After some "rollers" the short climb to Woody's starts at mile 83.2 and averages 4.5% for 1.8 miles. Then the real fun begins as you bomb a LONG decent back into Dahlonega with two 1/2 mile climbs the last few miles but otherwise lots of fast downhill.

I'll be coming from Florida as well so I hope we show the "mountain guys" how it's done. :thumbsup: 

Steve


----------



## blubike

*Florida First Timer*

Thanks for the good info. I will be there for sure, but could use a little assesment of my training and encouragement. 

I'm all the way down in Miami, so save for the bridge over the bay (70' rise) it's all flat. I can do 20 repeats of the bridge without difficulty except mentally it gets really boring after 45 minutes. On the advise of some local old timers I've also been riding on grass to experience extended increased resistance - figure 8s across a soccer field.

All in all I've been ridding 225 +/- miles per week for the last four months (up from my usual 150 per week), including fast group rides of 80-100 miles on Saturdays.

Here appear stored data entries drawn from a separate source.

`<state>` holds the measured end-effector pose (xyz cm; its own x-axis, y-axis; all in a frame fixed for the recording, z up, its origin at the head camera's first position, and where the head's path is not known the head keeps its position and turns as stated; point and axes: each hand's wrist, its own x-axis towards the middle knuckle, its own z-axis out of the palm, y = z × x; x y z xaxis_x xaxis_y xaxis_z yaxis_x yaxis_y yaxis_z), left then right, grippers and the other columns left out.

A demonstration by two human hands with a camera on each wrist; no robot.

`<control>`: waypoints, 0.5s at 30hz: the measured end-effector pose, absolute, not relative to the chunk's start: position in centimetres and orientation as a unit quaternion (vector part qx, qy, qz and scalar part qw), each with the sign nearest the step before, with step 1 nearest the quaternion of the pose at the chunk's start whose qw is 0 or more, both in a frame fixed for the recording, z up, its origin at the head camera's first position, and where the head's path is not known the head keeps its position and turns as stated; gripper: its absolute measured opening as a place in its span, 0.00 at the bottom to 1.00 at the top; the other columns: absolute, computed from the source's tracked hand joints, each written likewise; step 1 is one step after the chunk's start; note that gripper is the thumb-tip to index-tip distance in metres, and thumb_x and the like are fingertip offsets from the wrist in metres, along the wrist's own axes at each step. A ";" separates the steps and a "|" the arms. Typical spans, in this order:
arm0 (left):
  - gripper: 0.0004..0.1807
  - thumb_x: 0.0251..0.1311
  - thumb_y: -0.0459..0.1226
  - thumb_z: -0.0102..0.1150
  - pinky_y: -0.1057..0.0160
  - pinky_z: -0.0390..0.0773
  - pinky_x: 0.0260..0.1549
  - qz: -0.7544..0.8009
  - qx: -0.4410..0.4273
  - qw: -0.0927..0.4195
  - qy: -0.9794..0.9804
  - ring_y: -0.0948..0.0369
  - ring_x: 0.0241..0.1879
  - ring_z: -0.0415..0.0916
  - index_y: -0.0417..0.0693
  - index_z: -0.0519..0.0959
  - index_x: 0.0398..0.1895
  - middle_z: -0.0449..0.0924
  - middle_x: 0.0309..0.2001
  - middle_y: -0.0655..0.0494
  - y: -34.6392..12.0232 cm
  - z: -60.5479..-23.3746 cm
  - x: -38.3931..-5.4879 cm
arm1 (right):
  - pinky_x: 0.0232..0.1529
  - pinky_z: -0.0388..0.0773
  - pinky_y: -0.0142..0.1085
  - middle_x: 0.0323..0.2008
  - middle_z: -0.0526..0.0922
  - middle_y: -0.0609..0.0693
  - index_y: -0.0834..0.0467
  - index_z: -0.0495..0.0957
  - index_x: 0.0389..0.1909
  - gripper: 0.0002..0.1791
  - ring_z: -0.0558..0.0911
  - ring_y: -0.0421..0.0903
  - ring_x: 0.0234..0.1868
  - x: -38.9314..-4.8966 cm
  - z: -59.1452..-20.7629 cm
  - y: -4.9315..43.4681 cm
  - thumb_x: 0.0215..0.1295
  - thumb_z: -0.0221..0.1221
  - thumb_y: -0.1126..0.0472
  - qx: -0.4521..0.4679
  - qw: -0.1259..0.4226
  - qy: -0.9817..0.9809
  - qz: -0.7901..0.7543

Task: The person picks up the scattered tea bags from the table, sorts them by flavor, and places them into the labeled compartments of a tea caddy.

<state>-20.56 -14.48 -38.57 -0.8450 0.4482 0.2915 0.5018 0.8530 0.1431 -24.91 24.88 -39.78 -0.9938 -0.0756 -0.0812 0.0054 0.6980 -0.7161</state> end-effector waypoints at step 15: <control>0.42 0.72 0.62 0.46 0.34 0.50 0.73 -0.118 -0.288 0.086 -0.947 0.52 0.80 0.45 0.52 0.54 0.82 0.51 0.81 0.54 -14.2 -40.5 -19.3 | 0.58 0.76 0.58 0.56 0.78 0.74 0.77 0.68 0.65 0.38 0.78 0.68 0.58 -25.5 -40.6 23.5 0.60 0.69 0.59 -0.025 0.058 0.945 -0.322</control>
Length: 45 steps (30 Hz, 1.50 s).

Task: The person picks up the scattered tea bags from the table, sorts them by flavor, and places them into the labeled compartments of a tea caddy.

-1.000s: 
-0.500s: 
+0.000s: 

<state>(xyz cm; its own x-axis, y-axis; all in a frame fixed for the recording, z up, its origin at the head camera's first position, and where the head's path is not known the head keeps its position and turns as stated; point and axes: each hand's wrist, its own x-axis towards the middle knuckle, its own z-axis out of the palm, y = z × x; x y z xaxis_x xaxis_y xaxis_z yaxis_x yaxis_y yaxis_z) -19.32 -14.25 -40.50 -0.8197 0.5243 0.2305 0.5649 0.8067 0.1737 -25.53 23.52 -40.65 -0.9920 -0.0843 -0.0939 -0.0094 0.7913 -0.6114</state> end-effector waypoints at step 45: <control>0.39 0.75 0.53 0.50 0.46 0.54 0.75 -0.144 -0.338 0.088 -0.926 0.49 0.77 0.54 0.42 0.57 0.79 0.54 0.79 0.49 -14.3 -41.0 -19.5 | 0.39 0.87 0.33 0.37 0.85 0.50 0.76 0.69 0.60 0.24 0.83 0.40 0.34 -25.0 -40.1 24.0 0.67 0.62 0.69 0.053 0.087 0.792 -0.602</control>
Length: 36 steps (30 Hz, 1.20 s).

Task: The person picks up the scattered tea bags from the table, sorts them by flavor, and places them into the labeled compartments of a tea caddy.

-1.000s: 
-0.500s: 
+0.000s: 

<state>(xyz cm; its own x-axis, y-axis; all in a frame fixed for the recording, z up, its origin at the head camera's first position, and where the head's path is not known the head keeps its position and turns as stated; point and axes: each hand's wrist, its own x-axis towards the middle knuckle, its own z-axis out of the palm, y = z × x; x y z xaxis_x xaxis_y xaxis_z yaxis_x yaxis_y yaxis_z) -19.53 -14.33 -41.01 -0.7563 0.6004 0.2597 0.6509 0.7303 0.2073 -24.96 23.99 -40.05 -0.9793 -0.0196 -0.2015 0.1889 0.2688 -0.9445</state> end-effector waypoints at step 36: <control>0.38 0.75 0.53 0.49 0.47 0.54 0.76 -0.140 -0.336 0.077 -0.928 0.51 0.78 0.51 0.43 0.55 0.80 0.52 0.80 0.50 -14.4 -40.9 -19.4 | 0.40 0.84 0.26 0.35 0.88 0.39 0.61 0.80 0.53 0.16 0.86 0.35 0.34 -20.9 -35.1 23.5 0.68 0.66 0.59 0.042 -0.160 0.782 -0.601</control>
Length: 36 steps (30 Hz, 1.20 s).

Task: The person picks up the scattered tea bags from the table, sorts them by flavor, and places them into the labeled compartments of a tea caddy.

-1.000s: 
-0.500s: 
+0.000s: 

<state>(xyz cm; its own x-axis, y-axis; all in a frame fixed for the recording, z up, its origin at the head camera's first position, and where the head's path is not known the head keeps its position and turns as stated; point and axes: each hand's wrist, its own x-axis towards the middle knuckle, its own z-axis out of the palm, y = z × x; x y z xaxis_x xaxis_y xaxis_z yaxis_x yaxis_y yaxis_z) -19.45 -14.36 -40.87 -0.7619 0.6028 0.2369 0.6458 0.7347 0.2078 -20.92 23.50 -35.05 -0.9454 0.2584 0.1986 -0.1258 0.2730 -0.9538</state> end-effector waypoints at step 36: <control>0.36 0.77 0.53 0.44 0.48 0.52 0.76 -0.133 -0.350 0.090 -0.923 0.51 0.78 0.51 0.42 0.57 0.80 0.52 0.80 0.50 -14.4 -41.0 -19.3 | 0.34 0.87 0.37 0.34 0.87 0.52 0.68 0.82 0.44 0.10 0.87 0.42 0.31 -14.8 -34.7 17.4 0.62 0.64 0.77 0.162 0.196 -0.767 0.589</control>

I finish these feeling pretty good so my endurance appears to be up. So far I've avoided ovetraining or injury - which I did two years ago agravating a herniated disc. Cautionary note to cyclists: strengthen your core muscles, but beware of military-style sit-ups. By the way, I'm 50-something. 

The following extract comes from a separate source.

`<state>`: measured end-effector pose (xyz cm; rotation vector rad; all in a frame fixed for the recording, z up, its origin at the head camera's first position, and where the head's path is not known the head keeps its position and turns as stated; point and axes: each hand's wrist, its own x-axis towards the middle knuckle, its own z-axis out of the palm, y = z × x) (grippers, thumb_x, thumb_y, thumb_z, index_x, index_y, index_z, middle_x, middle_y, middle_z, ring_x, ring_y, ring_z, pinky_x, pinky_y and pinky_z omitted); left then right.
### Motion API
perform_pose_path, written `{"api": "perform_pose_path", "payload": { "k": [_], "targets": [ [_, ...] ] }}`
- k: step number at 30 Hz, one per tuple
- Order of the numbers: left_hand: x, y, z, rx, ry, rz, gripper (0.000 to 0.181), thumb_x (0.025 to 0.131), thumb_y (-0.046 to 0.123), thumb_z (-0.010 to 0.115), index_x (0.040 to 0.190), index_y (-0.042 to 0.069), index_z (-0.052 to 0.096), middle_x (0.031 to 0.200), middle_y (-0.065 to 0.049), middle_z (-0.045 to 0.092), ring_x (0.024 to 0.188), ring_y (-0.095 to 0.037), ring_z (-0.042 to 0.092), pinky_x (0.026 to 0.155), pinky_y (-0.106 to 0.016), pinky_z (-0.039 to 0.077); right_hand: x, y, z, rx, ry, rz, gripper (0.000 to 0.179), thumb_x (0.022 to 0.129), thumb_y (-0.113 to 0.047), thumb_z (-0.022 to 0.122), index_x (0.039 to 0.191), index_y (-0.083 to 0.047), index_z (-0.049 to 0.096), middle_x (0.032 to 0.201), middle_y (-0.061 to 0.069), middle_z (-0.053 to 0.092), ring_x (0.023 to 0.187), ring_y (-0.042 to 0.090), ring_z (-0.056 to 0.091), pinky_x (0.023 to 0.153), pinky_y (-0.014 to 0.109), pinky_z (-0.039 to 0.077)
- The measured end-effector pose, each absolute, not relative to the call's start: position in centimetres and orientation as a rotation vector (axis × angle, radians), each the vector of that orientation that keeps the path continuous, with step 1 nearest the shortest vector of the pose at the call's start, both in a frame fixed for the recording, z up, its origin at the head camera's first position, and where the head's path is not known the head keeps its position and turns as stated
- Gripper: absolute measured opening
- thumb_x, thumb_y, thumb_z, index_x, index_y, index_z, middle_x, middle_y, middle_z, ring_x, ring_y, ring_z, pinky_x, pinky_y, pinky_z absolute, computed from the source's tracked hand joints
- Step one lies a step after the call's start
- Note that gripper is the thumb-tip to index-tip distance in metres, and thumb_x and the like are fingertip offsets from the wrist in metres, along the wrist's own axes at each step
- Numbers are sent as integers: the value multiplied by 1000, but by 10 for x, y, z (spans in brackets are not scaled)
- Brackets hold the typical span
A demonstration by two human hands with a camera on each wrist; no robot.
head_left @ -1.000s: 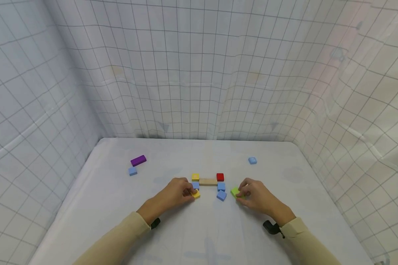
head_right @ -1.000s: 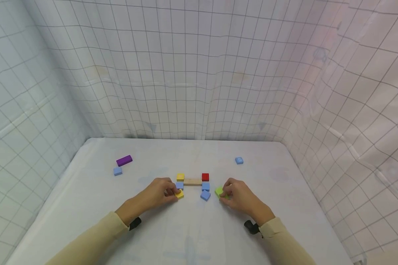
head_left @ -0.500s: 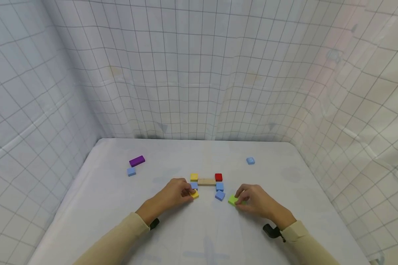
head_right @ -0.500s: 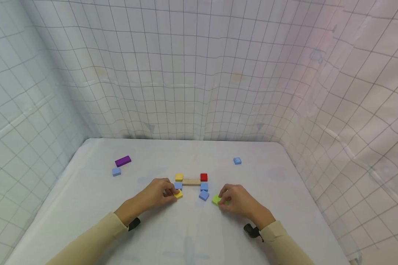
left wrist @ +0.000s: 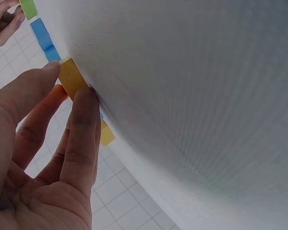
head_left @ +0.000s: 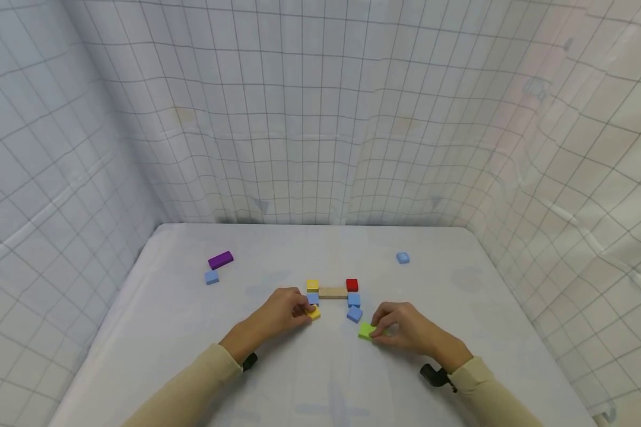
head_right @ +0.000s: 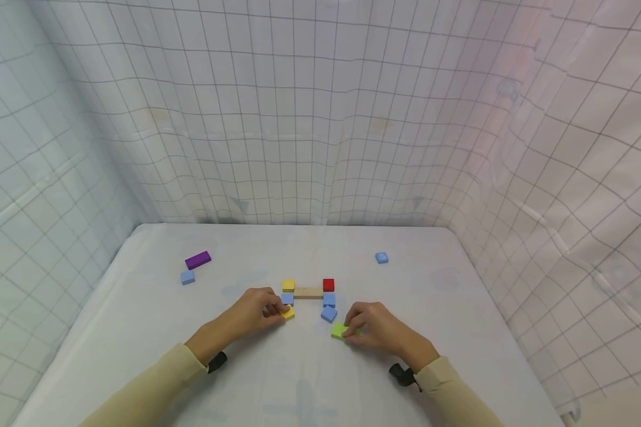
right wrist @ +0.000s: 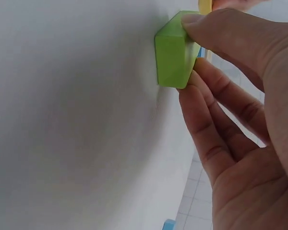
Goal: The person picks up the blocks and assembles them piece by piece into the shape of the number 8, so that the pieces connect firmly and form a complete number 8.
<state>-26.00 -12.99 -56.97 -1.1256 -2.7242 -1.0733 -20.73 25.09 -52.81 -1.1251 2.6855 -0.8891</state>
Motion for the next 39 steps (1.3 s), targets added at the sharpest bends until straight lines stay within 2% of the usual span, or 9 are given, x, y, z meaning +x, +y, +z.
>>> {"api": "perform_pose_path", "payload": {
  "k": [9, 10, 16, 17, 23, 30, 34, 35, 39],
  "targets": [
    [-240, -122, -524, -1024, -2859, -1119, 14, 96, 2, 95, 109, 1, 89, 100, -7, 80, 88, -9, 76, 80, -25, 68, -207, 234, -527, -1284, 2694, -879, 12, 98, -8, 95, 104, -19, 94, 119, -1, 84, 111, 14, 80, 101, 32, 70],
    [-245, -124, -535, -1047, -2835, -1096, 14, 98, 7, 95, 110, 2, 90, 102, -6, 80, 90, -9, 76, 82, -24, 68, -207, 232, -527, -1288, 2690, -879, 12, 98, -8, 95, 105, -18, 94, 119, 0, 84, 112, 14, 80, 101, 32, 70],
    [-253, -128, -551, -1072, -2791, -1060, 13, 98, 9, 96, 108, 4, 90, 100, -5, 80, 88, -8, 73, 80, -23, 67, -206, 219, -528, -1269, 2680, -863, 12, 99, -10, 95, 108, -18, 94, 120, 0, 85, 114, 13, 80, 104, 31, 69],
    [-249, -126, -544, -1049, -2815, -1073, 12, 96, 4, 96, 107, 3, 90, 99, -6, 79, 86, -7, 72, 78, -24, 67, -206, 217, -528, -1270, 2683, -859, 11, 100, -10, 95, 108, -18, 94, 120, 0, 85, 114, 13, 80, 104, 31, 69],
    [-270, -129, -583, -1046, -2797, -1076, 14, 94, 10, 99, 105, 10, 90, 98, 0, 79, 85, -1, 72, 75, -20, 66, -207, 206, -530, -1284, 2703, -833, 11, 99, -11, 95, 108, -18, 93, 120, -3, 85, 117, 15, 80, 105, 33, 69],
    [-261, -126, -565, -1034, -2824, -1092, 11, 97, 8, 96, 106, 7, 90, 98, -2, 78, 85, -4, 70, 74, -23, 65, -207, 194, -529, -1261, 2702, -777, 10, 102, -16, 94, 111, -19, 93, 122, -4, 85, 118, 13, 78, 106, 31, 67],
    [-267, -127, -576, -1014, -2832, -1092, 13, 94, 9, 98, 104, 9, 90, 97, 0, 79, 84, -1, 69, 73, -21, 63, -207, 186, -528, -1294, 2683, -778, 10, 102, -15, 93, 111, -18, 93, 122, -3, 84, 115, 11, 77, 103, 28, 67],
    [-261, -126, -569, -1020, -2822, -1051, 14, 95, 9, 98, 106, 7, 90, 99, -3, 80, 86, -6, 71, 76, -22, 65, -208, 184, -528, -1301, 2681, -775, 9, 102, -15, 93, 111, -19, 93, 122, -3, 84, 114, 11, 77, 103, 28, 67],
    [-270, -130, -591, -1026, -2817, -1033, 14, 95, 15, 99, 106, 11, 91, 100, 1, 80, 87, -5, 72, 76, -20, 64, -209, 177, -530, -1302, 2688, -734, 9, 103, -18, 93, 111, -20, 94, 122, -4, 83, 114, 8, 76, 102, 26, 66]
  ]
}}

My climbing history is limited mostly to Texas Hill Country - there are actually some fairly good 2-3 mile climbs there, many back-to-back. 

I put a compact crank and 26 cog on my steel italian frame. My wheels are Mavic Cosmos. My goals are to get there, start, finish, not crash, not die, not blow-up, not puke and get back under 9 hours. Comments?


----------



## gutfiddle

blubike said:


> Thanks for the good info. I will be there for sure, but could use a little assesment of my training and encouragement.
> 
> I'm all the way down in Miami, so save for the bridge over the bay (70' rise) it's all flat. I can do 20 repeats of the bridge without difficulty except mentally it gets really boring after 45 minutes. On the advise of some local old timers I've also been riding on grass to experience extended increased resistance - figure 8s across a soccer field.
> 
> All in all I've been ridding 225 +/- miles per week for the last four months (up from my usual 150 per week), including fast group rides of 80-100 miles on Saturdays. I finish these feeling pretty good so my endurance appears to be up. So far I've avoided ovetraining or injury - which I did two years ago agravating a herniated disc. Cautionary note to cyclists: strengthen your core muscles, but beware of military-style sit-ups. By the way, I'm 50-something.
> 
> My climbing history is limited mostly to Texas Hill Country - there are actually some fairly good 2-3 mile climbs there, many back-to-back.
> 
> I put a compact crank and 26 cog on my steel italian frame. My wheels are Mavic Cosmos. My goals are to get there, start, finish, not crash, not die, not blow-up, not puke and get back under 9 hours. Comments?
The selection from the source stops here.